=== Section Start ===

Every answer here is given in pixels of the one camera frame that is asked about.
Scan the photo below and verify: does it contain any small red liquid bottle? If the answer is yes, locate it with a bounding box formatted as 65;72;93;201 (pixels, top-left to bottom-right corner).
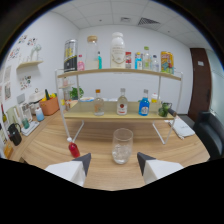
66;137;81;159

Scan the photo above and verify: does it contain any orange yellow drink can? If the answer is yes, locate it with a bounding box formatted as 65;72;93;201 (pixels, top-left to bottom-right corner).
160;50;175;75

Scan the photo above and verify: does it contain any green-capped clear bottle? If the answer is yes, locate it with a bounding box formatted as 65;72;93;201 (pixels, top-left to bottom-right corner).
142;45;152;71

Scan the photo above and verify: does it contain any white orange yoghurt cup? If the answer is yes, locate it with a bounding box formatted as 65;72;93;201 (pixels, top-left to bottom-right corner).
150;92;159;104

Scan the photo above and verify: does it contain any clear glass tumbler with ice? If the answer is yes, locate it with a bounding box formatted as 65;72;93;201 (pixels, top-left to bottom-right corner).
111;127;134;165

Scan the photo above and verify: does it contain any white notebook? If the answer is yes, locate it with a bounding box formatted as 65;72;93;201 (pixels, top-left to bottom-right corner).
168;118;196;140

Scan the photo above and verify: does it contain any glass jar of limes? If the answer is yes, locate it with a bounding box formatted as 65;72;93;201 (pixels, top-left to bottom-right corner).
158;102;173;118

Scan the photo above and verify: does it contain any blue liquid bottle white label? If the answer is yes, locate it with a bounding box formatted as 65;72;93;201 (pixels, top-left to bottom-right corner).
138;88;151;117

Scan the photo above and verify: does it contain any blue and white bottle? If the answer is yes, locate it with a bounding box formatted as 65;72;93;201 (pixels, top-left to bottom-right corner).
34;106;45;123

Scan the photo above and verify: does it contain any black office chair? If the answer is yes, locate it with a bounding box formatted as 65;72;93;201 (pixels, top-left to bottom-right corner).
193;110;224;160

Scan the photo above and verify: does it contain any teal drinking glass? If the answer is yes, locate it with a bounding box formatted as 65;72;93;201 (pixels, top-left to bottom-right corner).
21;117;30;130

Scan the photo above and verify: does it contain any orange storage basket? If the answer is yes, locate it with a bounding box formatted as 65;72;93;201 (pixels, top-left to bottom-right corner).
38;96;60;117

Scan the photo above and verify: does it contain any clear bottle with red label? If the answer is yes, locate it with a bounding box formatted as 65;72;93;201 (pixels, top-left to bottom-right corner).
116;87;129;116

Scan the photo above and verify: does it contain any two-tier wooden shelf rack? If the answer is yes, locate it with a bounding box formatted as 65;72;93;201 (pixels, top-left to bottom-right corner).
54;68;184;145

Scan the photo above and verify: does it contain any blue-rimmed tub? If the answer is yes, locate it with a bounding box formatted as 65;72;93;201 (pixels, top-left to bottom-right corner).
79;96;95;103

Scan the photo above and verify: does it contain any green potted plant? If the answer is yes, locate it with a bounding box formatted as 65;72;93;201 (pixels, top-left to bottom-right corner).
69;86;85;100

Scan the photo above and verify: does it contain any brown door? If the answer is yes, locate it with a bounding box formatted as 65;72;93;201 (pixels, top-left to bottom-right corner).
187;47;213;123

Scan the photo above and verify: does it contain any small dark-capped clear bottle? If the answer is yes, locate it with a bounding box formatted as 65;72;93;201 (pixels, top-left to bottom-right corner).
150;54;160;72

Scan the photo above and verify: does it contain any small pink liquid bottle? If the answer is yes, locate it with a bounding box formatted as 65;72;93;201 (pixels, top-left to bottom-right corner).
76;54;86;72

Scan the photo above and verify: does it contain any yellow-capped blue liquid bottle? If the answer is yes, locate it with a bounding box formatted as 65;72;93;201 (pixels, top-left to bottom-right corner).
134;51;143;70

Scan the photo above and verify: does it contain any small teal liquid bottle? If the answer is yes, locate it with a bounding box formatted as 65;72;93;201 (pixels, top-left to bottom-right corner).
97;50;103;70

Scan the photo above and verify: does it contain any tall black yellow can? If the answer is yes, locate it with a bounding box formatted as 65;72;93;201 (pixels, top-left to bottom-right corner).
63;38;79;73

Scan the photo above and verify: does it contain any clear jar with wooden lid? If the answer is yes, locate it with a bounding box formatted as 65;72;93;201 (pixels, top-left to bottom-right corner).
85;35;100;71

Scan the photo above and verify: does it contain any large white milk bottle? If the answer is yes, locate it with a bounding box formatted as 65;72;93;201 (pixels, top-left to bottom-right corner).
110;31;127;69

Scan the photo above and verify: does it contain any white figurine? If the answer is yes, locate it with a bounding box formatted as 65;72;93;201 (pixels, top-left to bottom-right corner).
29;43;43;63

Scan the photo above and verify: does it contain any large ceiling air vent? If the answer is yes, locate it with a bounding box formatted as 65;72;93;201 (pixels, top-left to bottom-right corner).
137;17;161;27

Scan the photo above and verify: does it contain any small ceiling vent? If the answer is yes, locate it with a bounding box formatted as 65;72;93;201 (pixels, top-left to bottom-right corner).
119;16;132;24

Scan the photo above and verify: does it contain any black handled bag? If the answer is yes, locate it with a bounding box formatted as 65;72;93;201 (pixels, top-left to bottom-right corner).
7;123;23;147

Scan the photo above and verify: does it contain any wooden wall shelf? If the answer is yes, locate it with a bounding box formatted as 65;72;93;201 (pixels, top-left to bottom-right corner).
16;59;44;70

=== Section End ===

*AIM OF THE EXERCISE*:
Pictures stay out; copy every entry above exactly.

*FINISHED TASK*:
Every answer here is given in pixels of the one camera frame that is asked about.
Scan the photo below and verify: does it contain any small red liquid bottle? If the answer is yes, locate it with a bounding box formatted as 65;72;93;201 (pixels, top-left to bottom-right corner).
66;137;81;159

Scan the photo above and verify: does it contain any orange yellow drink can? If the answer is yes, locate it with a bounding box formatted as 65;72;93;201 (pixels, top-left to bottom-right corner).
160;50;175;75

Scan the photo above and verify: does it contain any green-capped clear bottle? If the answer is yes, locate it with a bounding box formatted as 65;72;93;201 (pixels, top-left to bottom-right corner).
142;45;152;71

Scan the photo above and verify: does it contain any white orange yoghurt cup? If the answer is yes, locate it with a bounding box formatted as 65;72;93;201 (pixels, top-left to bottom-right corner).
150;92;159;104

Scan the photo above and verify: does it contain any clear glass tumbler with ice? If the answer is yes, locate it with a bounding box formatted as 65;72;93;201 (pixels, top-left to bottom-right corner).
111;127;134;165

Scan the photo above and verify: does it contain any white notebook? If the answer is yes, locate it with a bounding box formatted as 65;72;93;201 (pixels, top-left to bottom-right corner).
168;118;196;140

Scan the photo above and verify: does it contain any glass jar of limes? If the answer is yes, locate it with a bounding box formatted as 65;72;93;201 (pixels, top-left to bottom-right corner).
158;102;173;118

Scan the photo above and verify: does it contain any blue liquid bottle white label? If the answer is yes, locate it with a bounding box formatted as 65;72;93;201 (pixels, top-left to bottom-right corner).
138;88;151;117

Scan the photo above and verify: does it contain any blue and white bottle? If the answer is yes, locate it with a bounding box formatted as 65;72;93;201 (pixels, top-left to bottom-right corner).
34;106;45;123

Scan the photo above and verify: does it contain any black office chair? If the answer is yes, locate it with a bounding box formatted as 65;72;93;201 (pixels, top-left to bottom-right corner).
193;110;224;160

Scan the photo above and verify: does it contain any teal drinking glass? If the answer is yes, locate it with a bounding box formatted as 65;72;93;201 (pixels, top-left to bottom-right corner).
21;117;30;130

Scan the photo above and verify: does it contain any orange storage basket? If the answer is yes, locate it with a bounding box formatted as 65;72;93;201 (pixels, top-left to bottom-right corner).
38;96;60;117

Scan the photo above and verify: does it contain any clear bottle with red label? If the answer is yes, locate it with a bounding box formatted as 65;72;93;201 (pixels, top-left to bottom-right corner).
116;87;129;116

Scan the photo above and verify: does it contain any two-tier wooden shelf rack? If the answer is yes, locate it with a bounding box formatted as 65;72;93;201 (pixels, top-left to bottom-right corner).
54;68;184;145

Scan the photo above and verify: does it contain any blue-rimmed tub? If the answer is yes, locate it with a bounding box formatted as 65;72;93;201 (pixels, top-left to bottom-right corner).
79;96;95;103

Scan the photo above and verify: does it contain any green potted plant? If the answer is yes, locate it with a bounding box formatted as 65;72;93;201 (pixels, top-left to bottom-right corner).
69;86;85;100

Scan the photo above and verify: does it contain any brown door? If the answer is yes, locate it with a bounding box formatted as 65;72;93;201 (pixels, top-left to bottom-right corner).
187;47;213;123

Scan the photo above and verify: does it contain any small dark-capped clear bottle? If the answer is yes, locate it with a bounding box formatted as 65;72;93;201 (pixels, top-left to bottom-right corner).
150;54;160;72

Scan the photo above and verify: does it contain any small pink liquid bottle? If the answer is yes, locate it with a bounding box formatted as 65;72;93;201 (pixels, top-left to bottom-right corner).
76;54;86;72

Scan the photo above and verify: does it contain any yellow-capped blue liquid bottle? If the answer is yes, locate it with a bounding box formatted as 65;72;93;201 (pixels, top-left to bottom-right corner).
134;51;143;70

Scan the photo above and verify: does it contain any small teal liquid bottle? If the answer is yes, locate it with a bounding box formatted as 65;72;93;201 (pixels, top-left to bottom-right corner).
97;50;103;70

Scan the photo above and verify: does it contain any tall black yellow can? If the answer is yes, locate it with a bounding box formatted as 65;72;93;201 (pixels, top-left to bottom-right corner).
63;38;79;73

Scan the photo above and verify: does it contain any clear jar with wooden lid? If the answer is yes, locate it with a bounding box formatted as 65;72;93;201 (pixels, top-left to bottom-right corner).
85;35;100;71

Scan the photo above and verify: does it contain any large white milk bottle? If the answer is yes, locate it with a bounding box formatted as 65;72;93;201 (pixels, top-left to bottom-right corner).
110;31;127;69

Scan the photo above and verify: does it contain any white figurine? If the answer is yes, locate it with a bounding box formatted as 65;72;93;201 (pixels, top-left to bottom-right corner).
29;43;43;63

Scan the photo above and verify: does it contain any large ceiling air vent? If the answer is yes, locate it with a bounding box formatted as 65;72;93;201 (pixels, top-left to bottom-right corner).
137;17;161;27

Scan the photo above and verify: does it contain any small ceiling vent? If the answer is yes, locate it with a bounding box formatted as 65;72;93;201 (pixels, top-left to bottom-right corner).
119;16;132;24

Scan the photo above and verify: does it contain any black handled bag? If the answer is yes, locate it with a bounding box formatted as 65;72;93;201 (pixels, top-left to bottom-right corner).
7;123;23;147

Scan the photo above and verify: does it contain any wooden wall shelf? If the answer is yes, locate it with a bounding box formatted as 65;72;93;201 (pixels, top-left to bottom-right corner).
16;59;44;70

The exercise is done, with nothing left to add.